Détruire et remplacer le pont de Québec, selon Michel A. Duguay

Le professeur de génie électronique et physicien à l’Université Laval, Michel A. Duguay, propose de démolir l’actuel pont de Québec et d’en construire un neuf. Alors que le débat sur le troisième lien entre Québec et la Rive-Sud a toujours sa place dans l’espace public, cette idée a suscité de vives réactions.

C’est en réponse à un article du journal Le Soleil sur les travaux du pont de l’ile d’Orléans que le professeur de l’Université Laval a transmis une lettre à différents politiciens et médias de la Vieille Capitale. Ledit texte énonce les raisons qui le poussent à croire qu’un nouveau pont devrait remplacer l’actuel pont de Québec.

Favorable à l’idée d’un troisième lien, l’enseignant a dernièrement changé son fusil d’épaule.

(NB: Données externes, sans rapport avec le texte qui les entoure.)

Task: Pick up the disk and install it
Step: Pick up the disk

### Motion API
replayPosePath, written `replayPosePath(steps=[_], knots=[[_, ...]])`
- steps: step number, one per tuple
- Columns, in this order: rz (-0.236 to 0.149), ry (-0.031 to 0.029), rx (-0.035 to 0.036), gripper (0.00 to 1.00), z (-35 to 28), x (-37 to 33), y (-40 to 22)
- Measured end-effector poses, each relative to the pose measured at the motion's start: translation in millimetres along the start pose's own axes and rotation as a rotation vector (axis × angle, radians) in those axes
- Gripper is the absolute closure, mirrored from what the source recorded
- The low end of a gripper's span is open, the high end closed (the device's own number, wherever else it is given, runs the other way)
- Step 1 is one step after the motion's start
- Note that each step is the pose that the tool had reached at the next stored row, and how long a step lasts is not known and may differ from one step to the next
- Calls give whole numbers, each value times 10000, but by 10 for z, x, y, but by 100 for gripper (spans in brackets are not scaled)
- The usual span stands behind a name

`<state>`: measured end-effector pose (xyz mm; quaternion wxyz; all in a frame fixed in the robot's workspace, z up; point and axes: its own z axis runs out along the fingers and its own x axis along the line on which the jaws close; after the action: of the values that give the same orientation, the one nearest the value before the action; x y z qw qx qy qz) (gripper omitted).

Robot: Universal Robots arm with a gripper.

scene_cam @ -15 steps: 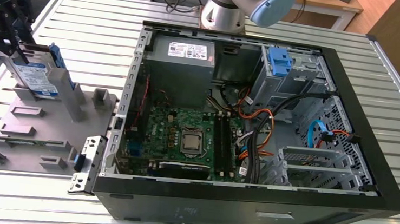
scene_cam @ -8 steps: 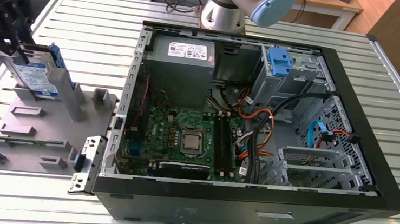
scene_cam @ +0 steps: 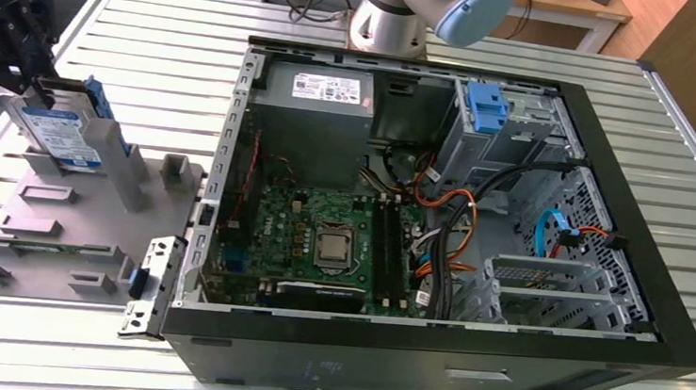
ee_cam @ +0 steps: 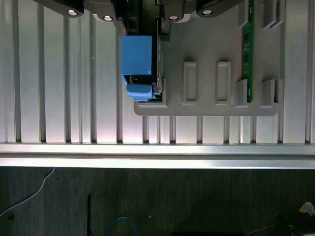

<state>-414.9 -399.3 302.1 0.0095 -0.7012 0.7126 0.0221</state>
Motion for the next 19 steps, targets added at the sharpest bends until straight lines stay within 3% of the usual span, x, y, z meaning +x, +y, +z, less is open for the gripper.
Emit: replayPosePath(steps=[7,8,19], knots=[[-5,-1,0,64,0,0,0],[-6,-1,0,58,0,0,0],[-7,-2,2,58,-31,-12,1]])
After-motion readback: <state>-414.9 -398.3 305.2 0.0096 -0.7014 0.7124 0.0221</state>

Comme il le mentionne en entrevue, « le troisième lien deviendrait un nouveau deuxième lien». Connu pour avoir milité pour la fermeture de la centrale nucléaire Gentilly, M. Duguay désire maintenant se battre pour faire valoir son projet.

L’emplacement actuel du pont de Québec est l’un des principaux arguments évoqués par le physicien. « Je voulais trouver quel serait le meilleur endroit pour un troisième lien. À force de regarder ça et à la suite de plusieurs conversations, je crois que l’endroit idéal serait en aval du pont actuel », explique-t-il.

Avec les autoroutes et le chemin de fer à proximité, une construction dans ce secteur réduirait la facture. Toutefois, le professeur croit qu’un tel projet ne règlerait en rien le risque d’écroulement du pont de Québec. « Imagine que le vieux pont de Québec tombe, et s’il y a des gens dessus, il va avoir des pertes de vie. J’ai conclu qu’il fallait le démolir », soutient-il.

Rouille, fatigue du métal et corrosion

Maintenant âgé d’une centaine d’années, le pont est actuellement dans un état qui ne rassure en rien le professeur de génie électronique. « J’ai commencé à penser qu’il était peut-être trop vieux », estime-t-il.

Dans sa lettre, le professeur de l’Université Laval relève plusieurs arguments pour justifier le remplacement. Inauguré en 1917, le pont centenaire a été construit à une époque où la fatigue du métal n’était pas encore connue.

« Depuis la Deuxième Guerre mondiale, il est bien connu que des pièces métalliques soumises à des contraintes cycliques peuvent subir une rupture soudaine après la propagation graduelle de microfissures », précise M.Duguay. Il ajoute que le fait d’appliquer de la peinture, au coût de plusieurs centaines de M$, ne sauvera pas le pont.

En se basant sur le rapport Delcan, publié en janvier 2009, le physicien souligne l’importante quantité de rouille sur l’infrastructure. Il y a, selon le document, des centaines de photos qui montrent « plusieurs formes de rouilles sur les surfaces d’acier ». Il souligne que la rouille réduit le support et la sécurité du pont.

Un pont haubané

Pour la construction d’une nouvelle infrastructure entre la Rive-Sud et Québec, M. Duguay estime que le meilleur choix serait un pont haubané. Plus sécuritaire en cas de bris. Ce type de pont est aussi beaucoup plus résistant aux vents de travers, un phénomène fort sur le fleuve, explique-t-il.

Sa vision inclut un pont de six voies routières, deux voies ferroviaires et une place importante pour le transport en commun. « Il faut mettre le paquet! Tant qu’à en construire un nouveau, aussi bien le faire comme il faut », lance-t-il. Situé près de l’actuel pont de Québec, il serait facile, selon lui, de rejoindre les infrastructures déjà existantes.

Il ne partage toutefois pas l’avis de certains membres de la chambre des commerces de Québec, qui désiraient voir des activités comme de l’escalade ou du bungee sur le pont.

Niveau financier

Évalué à 1,1 milliard, le remplacement du pont de Québec a attiré plusieurs critiques qui avouent trouver le coût très élevé. Toutefois, le professeur estime qu’il est plus logique d’investir ce montant pour construire un pont avec une durée de vie d’environ 120 ans que d’octroyer 550 millions pour des réparations qui devraient augmenter la durée de vie d’environ 20 ans.

De plus, il soutient que le pont est en si mauvais état que même d’importants travaux ne pourront le sauver à très long terme.

M. Duguay compare le projet du nouveau pont Champlain à Montréal, évalué à environ quatre milliards de dollars. Il conclut en se questionnant à savoir pourquoi la Capitale-Nationale ne pourrait pas prétendre à de nouvelles infrastructures qui seraient mieux construites.